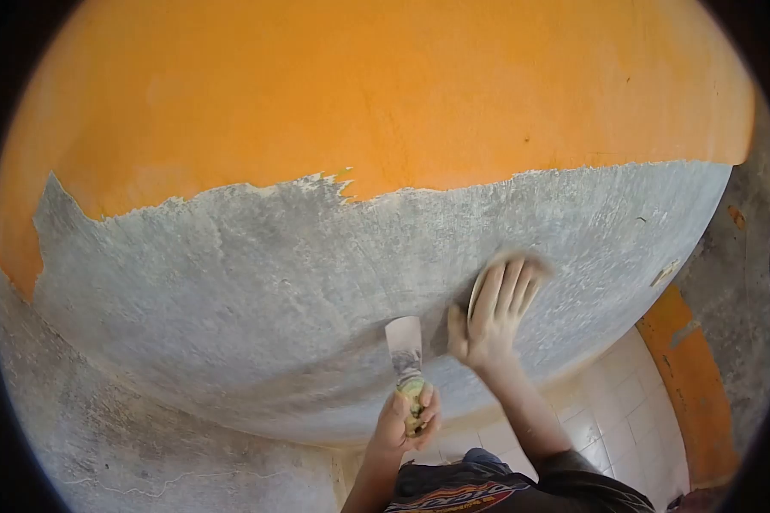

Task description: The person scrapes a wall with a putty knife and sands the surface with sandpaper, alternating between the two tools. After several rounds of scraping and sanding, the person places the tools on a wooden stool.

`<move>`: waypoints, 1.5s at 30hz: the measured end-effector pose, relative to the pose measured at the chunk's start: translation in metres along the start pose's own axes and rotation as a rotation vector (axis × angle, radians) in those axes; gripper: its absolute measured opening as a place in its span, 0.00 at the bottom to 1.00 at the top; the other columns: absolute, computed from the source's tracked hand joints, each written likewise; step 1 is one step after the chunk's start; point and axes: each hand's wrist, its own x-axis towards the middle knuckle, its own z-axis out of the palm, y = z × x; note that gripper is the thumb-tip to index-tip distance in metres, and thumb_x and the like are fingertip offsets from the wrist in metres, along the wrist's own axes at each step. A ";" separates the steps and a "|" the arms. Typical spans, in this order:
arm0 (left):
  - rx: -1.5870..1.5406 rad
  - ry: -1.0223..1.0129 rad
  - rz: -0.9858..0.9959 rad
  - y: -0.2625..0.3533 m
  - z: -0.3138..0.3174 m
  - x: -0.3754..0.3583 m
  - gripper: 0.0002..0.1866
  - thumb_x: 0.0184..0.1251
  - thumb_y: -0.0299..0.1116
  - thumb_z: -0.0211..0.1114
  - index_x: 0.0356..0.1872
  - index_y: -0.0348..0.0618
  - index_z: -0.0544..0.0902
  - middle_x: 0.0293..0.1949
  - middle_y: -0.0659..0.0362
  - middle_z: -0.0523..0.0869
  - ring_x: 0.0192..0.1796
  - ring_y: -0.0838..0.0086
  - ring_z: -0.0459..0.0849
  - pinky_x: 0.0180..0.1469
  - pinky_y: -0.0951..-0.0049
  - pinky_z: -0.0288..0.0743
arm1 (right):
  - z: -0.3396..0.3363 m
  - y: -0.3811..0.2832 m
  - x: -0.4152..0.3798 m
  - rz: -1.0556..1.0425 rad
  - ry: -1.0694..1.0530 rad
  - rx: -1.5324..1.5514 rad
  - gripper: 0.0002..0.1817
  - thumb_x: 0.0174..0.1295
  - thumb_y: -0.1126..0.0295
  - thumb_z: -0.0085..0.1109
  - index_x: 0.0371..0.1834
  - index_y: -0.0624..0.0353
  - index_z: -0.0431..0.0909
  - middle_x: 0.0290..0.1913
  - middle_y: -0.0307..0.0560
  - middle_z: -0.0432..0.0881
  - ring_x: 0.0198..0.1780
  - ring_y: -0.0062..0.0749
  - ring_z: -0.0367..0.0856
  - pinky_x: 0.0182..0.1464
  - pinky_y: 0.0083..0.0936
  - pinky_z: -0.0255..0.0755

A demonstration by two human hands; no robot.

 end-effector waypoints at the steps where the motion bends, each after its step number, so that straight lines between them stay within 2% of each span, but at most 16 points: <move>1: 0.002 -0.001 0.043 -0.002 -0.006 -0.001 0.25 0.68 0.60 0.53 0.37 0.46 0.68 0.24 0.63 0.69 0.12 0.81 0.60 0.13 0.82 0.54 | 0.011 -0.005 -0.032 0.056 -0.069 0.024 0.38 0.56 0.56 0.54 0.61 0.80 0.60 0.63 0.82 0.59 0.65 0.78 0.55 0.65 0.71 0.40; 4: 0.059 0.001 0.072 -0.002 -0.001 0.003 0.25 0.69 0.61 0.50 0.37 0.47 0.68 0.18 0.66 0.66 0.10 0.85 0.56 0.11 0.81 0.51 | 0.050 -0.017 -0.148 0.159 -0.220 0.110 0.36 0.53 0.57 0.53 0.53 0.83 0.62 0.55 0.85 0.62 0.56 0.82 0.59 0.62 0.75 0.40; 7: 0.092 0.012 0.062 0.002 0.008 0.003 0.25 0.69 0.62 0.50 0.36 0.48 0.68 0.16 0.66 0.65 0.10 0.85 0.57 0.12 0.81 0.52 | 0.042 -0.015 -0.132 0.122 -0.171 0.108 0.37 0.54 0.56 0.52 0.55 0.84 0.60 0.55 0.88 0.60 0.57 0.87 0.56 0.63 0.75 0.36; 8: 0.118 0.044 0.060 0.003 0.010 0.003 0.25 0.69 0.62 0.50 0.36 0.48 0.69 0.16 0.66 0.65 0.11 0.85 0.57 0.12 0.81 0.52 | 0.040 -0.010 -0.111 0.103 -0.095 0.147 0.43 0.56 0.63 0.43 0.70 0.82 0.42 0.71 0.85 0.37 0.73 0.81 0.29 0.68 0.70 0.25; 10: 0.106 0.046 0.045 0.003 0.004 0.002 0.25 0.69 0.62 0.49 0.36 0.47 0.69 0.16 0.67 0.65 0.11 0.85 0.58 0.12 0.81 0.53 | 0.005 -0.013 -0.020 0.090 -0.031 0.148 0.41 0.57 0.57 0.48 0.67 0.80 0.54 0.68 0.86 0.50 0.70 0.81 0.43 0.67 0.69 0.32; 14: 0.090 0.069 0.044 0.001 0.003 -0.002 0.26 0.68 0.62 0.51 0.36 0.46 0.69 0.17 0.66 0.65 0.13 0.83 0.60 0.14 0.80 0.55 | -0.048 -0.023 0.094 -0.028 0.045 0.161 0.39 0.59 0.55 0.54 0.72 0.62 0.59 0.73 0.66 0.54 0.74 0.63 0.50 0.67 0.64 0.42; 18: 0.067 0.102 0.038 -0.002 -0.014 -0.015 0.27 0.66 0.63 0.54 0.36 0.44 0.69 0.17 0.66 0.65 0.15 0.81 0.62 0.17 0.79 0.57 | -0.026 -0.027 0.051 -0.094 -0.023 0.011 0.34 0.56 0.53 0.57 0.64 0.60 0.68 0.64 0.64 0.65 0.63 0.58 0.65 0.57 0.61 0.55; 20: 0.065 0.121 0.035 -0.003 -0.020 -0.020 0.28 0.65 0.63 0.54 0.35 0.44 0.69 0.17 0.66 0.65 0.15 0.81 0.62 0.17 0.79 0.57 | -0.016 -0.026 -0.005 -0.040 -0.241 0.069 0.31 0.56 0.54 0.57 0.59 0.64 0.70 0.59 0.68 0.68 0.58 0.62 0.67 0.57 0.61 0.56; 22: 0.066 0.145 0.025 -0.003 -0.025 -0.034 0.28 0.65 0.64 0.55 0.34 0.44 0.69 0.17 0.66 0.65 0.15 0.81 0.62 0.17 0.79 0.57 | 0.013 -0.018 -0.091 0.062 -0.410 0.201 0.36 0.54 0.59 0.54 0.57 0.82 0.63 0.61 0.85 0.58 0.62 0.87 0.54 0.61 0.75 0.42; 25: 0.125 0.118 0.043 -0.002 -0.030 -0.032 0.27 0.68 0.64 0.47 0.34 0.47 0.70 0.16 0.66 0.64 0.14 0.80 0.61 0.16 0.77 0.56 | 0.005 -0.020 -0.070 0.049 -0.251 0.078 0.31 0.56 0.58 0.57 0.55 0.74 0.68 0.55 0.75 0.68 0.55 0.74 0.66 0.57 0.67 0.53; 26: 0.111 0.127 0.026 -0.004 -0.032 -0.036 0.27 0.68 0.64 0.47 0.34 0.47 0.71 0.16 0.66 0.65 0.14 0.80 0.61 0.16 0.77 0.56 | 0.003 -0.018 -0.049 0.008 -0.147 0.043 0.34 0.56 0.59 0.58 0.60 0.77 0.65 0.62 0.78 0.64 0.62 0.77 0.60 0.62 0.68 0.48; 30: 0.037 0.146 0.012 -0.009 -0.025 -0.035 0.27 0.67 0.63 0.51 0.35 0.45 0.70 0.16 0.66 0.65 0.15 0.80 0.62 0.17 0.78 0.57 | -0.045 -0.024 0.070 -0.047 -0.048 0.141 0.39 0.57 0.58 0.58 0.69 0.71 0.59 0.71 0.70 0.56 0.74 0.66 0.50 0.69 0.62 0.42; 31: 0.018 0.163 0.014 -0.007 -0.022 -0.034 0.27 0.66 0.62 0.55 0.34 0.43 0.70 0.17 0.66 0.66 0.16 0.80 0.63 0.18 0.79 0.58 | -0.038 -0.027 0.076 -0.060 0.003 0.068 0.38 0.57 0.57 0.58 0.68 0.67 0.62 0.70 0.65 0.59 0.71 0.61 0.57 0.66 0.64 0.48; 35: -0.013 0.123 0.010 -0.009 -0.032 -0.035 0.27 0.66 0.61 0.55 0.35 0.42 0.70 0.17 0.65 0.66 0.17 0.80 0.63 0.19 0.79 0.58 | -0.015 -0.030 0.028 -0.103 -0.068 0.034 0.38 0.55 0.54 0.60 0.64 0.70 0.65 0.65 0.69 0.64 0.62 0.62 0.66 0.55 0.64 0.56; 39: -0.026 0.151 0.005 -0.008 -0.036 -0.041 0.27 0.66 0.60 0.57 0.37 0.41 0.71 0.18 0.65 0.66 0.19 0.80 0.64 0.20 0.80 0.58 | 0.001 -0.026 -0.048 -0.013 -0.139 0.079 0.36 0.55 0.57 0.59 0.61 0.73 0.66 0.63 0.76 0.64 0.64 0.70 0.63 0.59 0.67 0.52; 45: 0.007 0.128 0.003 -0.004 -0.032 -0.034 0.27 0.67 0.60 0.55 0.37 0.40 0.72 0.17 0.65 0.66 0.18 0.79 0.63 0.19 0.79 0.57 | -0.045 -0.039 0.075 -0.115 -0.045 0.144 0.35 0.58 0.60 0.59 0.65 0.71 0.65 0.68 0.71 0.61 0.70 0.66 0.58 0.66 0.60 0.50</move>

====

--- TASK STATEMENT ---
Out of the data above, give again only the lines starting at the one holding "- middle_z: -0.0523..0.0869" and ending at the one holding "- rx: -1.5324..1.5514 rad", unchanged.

--- WRITTEN ANSWER ---
  - middle_z: -0.0523..0.0869
  - ring_x: 0.0192..0.1796
  - ring_y: -0.0838..0.0086
  - ring_z: -0.0459..0.0849
  - pinky_x: 0.0180..0.1469
  - pinky_y: -0.0951..-0.0049
  - pinky_z: -0.0288..0.0743
arm1 (right):
  - z: -0.3396..0.3363 m
  - y: -0.3811..0.2832 m
  - x: -0.4152..0.3798 m
  - rz: -1.0556..1.0425 rad
  - ry: -1.0694..1.0530 rad
  - rx: -1.5324..1.5514 rad

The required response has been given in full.